● **PROBLEM**
Locate the line bearing "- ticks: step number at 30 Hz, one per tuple" in the material below, then reproduce it and each following line up to and including the line bearing "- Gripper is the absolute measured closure".

● **AVAILABLE DATA**
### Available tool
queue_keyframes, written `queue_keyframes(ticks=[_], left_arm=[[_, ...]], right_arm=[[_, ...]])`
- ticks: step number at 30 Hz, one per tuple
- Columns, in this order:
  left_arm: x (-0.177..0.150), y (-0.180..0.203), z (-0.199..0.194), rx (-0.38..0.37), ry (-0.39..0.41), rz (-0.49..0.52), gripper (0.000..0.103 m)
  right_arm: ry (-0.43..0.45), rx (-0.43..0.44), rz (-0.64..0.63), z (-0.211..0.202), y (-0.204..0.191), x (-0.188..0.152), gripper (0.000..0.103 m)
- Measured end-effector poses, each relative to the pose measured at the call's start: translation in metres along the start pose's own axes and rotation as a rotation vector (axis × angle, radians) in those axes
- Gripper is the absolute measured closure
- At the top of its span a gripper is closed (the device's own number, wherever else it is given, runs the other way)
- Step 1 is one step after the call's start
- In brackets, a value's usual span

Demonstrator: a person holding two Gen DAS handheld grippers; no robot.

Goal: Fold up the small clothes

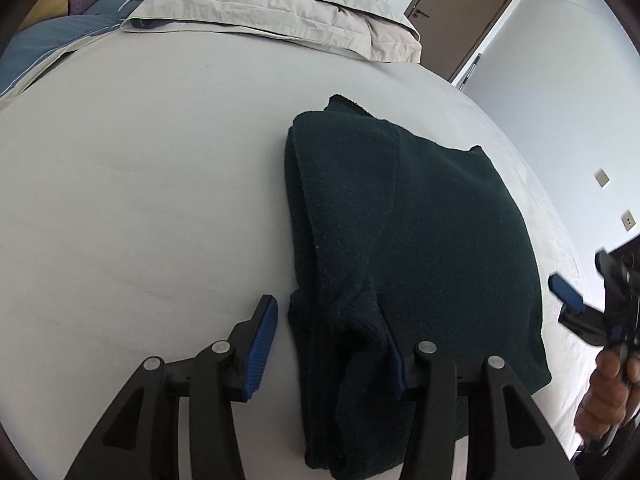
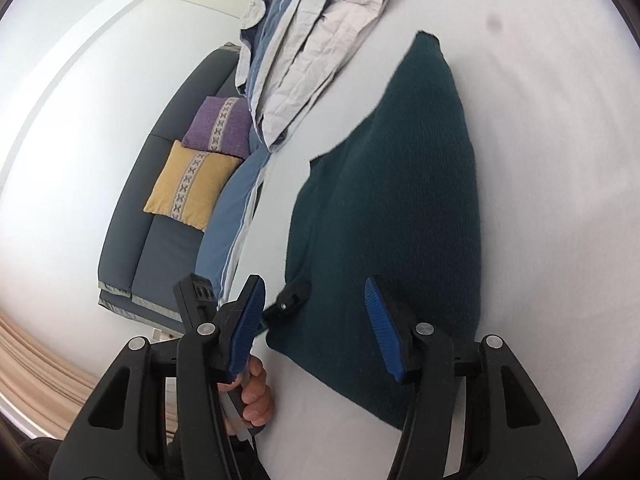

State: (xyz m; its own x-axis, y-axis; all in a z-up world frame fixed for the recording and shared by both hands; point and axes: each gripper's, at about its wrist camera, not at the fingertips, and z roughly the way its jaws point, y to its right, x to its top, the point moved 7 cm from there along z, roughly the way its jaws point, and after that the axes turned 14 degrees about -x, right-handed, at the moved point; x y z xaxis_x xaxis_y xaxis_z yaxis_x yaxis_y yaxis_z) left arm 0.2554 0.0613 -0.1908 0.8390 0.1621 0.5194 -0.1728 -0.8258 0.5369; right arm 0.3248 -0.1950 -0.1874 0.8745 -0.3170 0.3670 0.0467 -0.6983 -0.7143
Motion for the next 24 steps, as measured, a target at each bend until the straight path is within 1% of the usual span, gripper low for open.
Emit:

● **TASK RESPONSE**
- ticks: step number at 30 Hz, one per tuple
- Columns, in this order:
  left_arm: x (-0.177..0.150), y (-0.180..0.203), z (-0.199..0.194), rx (-0.38..0.37), ry (-0.39..0.41), rz (-0.49..0.52), gripper (0.000..0.103 m)
  right_arm: ry (-0.43..0.45), rx (-0.43..0.44), rz (-0.64..0.63), z (-0.211..0.202), y (-0.204..0.191), x (-0.188..0.152), gripper (0.000..0.103 m)
- Measured end-effector poses, each relative to the pose measured at the call's start: translation in metres along the start pose's own axes and rotation as a rotation vector (axis × angle, radians) in those axes
- Gripper is the absolute measured closure

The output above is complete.